◆ About this exercise ◆
Set down exactly, from the records below, the line with "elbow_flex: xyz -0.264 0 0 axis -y" through the line with "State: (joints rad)", and nothing else.

● ● ● ● ●

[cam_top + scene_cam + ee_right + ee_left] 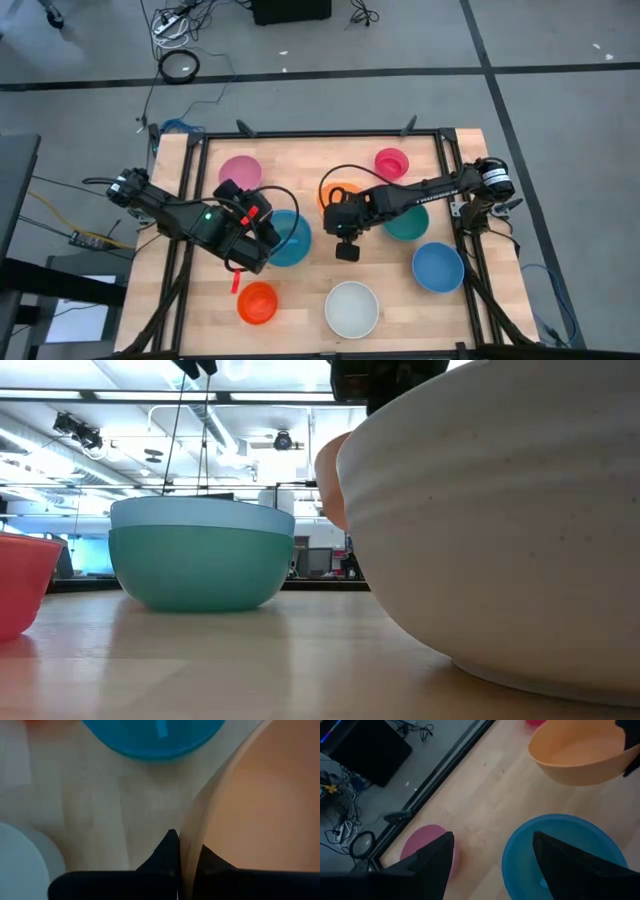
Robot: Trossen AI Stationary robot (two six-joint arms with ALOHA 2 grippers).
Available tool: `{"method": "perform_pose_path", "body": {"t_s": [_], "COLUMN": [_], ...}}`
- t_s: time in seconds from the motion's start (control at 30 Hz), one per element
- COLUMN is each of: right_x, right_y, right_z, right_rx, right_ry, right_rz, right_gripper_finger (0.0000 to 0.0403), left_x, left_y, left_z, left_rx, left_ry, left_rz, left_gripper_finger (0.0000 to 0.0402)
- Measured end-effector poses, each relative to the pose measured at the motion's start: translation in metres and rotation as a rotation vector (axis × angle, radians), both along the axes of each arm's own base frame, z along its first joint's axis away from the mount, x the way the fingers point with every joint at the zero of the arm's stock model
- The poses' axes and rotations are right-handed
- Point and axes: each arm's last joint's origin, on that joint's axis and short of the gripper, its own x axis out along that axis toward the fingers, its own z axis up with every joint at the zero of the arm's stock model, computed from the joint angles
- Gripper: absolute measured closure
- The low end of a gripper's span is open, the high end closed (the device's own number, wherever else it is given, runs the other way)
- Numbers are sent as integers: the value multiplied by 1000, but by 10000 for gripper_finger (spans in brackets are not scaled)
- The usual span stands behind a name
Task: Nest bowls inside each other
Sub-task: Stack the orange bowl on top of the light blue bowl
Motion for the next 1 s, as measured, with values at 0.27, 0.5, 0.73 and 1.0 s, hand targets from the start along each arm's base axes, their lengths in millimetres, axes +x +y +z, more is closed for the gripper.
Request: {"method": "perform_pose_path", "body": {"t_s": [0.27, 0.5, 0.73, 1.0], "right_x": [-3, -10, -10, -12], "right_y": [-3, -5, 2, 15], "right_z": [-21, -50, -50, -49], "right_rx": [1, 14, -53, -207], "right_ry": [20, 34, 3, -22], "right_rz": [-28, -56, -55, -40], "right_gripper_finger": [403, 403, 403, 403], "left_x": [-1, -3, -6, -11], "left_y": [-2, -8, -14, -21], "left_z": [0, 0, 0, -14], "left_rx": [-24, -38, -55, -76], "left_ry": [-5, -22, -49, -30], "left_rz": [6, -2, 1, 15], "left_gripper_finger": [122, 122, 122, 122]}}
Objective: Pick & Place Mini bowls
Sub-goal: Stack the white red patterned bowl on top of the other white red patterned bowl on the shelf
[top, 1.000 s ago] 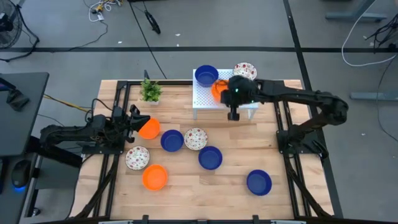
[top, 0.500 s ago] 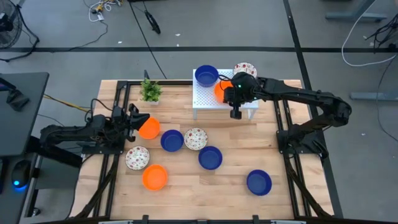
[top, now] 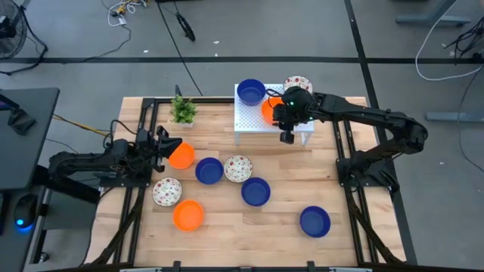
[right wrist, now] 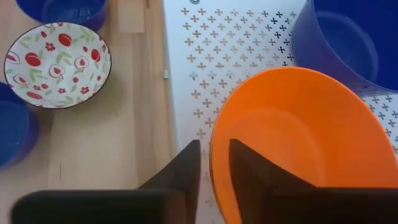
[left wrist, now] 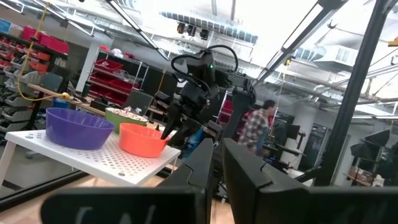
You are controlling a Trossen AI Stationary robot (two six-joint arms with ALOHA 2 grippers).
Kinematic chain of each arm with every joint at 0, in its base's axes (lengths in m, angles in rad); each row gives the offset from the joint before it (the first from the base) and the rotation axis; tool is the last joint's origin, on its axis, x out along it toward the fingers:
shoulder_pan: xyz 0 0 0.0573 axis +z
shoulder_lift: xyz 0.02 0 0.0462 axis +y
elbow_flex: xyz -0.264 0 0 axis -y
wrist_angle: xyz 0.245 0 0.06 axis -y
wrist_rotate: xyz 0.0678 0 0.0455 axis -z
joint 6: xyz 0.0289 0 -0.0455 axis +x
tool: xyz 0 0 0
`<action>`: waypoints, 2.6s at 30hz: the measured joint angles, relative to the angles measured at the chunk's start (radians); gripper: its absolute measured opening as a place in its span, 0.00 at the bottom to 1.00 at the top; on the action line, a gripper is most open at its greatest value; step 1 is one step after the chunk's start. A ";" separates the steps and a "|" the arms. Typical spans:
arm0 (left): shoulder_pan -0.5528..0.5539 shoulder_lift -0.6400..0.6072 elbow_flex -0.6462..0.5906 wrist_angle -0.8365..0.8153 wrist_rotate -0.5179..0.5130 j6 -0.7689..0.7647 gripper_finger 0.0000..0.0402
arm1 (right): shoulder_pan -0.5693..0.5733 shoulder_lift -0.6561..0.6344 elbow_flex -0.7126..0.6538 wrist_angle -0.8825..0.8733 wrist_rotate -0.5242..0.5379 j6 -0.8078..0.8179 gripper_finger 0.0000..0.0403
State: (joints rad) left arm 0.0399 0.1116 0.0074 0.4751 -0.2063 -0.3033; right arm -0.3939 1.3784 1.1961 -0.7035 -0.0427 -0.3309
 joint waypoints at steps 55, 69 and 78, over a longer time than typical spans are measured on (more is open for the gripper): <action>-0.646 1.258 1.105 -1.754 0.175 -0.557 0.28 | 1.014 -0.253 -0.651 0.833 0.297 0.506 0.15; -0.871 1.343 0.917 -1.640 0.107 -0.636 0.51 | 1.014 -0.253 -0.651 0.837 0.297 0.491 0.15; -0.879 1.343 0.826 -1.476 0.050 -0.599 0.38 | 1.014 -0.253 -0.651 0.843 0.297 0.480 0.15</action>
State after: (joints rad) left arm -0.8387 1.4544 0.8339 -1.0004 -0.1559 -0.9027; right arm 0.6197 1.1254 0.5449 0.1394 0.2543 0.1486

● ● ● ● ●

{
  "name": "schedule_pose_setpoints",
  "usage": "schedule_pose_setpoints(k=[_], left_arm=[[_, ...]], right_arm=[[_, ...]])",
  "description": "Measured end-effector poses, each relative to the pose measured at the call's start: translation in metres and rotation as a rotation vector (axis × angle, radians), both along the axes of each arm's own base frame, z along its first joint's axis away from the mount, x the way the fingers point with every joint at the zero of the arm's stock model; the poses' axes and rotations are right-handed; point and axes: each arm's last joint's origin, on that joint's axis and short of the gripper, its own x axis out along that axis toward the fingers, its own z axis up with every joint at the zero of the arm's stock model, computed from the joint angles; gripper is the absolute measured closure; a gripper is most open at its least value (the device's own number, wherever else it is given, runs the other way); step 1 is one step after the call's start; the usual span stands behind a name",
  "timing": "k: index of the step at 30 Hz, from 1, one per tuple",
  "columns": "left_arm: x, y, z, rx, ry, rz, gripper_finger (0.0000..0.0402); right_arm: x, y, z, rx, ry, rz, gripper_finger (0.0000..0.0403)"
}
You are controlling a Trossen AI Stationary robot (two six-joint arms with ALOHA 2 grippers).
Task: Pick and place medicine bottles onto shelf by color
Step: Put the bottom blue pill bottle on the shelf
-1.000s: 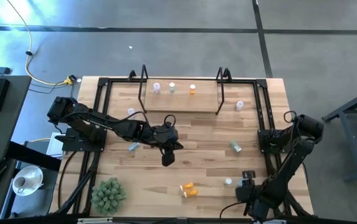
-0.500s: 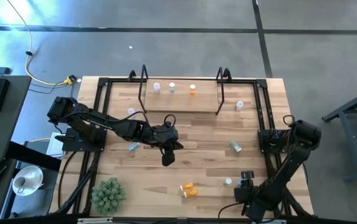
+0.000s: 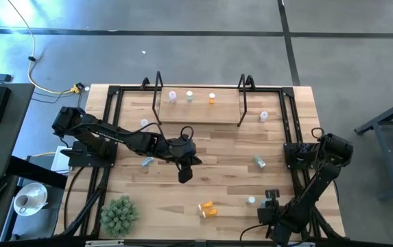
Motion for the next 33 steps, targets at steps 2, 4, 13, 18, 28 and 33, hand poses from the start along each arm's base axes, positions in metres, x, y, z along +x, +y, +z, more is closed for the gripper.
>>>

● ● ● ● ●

◆ Solution to this exercise ◆
elbow_flex: xyz -0.264 0 0 axis -y
wrist_angle: xyz 0.245 0 0.06 axis -y
wrist_rotate: xyz 0.0678 0 0.0455 axis -z
joint 6: xyz 0.0289 0 -0.0455 axis +x
tool: xyz 0 0 0
`<action>`: waypoints, 2.6s at 30hz: the measured joint angles, relative to the angles measured at the chunk's start (radians); gripper: its absolute measured opening as a place in its span, 0.00 at the bottom to 1.00 at the top; on the action line, a gripper is most open at its greatest value; step 1 is one step after the chunk's start. A ";" separates the steps and a "|" the arms. Typical spans:
arm0 (left): shoulder_pan -0.5528..0.5539 shoulder_lift -0.6400..0.6072 elbow_flex -0.6462..0.5906 wrist_angle -0.8365..0.8153 wrist_rotate -0.5179..0.5130 j6 -0.7689..0.7647 gripper_finger 0.0000..0.0402
arm1 (right): shoulder_pan -0.5693..0.5733 shoulder_lift -0.6561..0.6344 elbow_flex -0.7126..0.6538 wrist_angle -0.8825..0.8733 wrist_rotate -0.5242..0.5379 j6 -0.8078..0.8179 gripper_finger 0.0000..0.0403
State: (joints rad) left arm 0.0399 0.1116 0.0074 0.4751 -0.2063 -0.3033; right arm -0.3939 1.3784 1.1961 -0.7035 -0.0427 -0.3309

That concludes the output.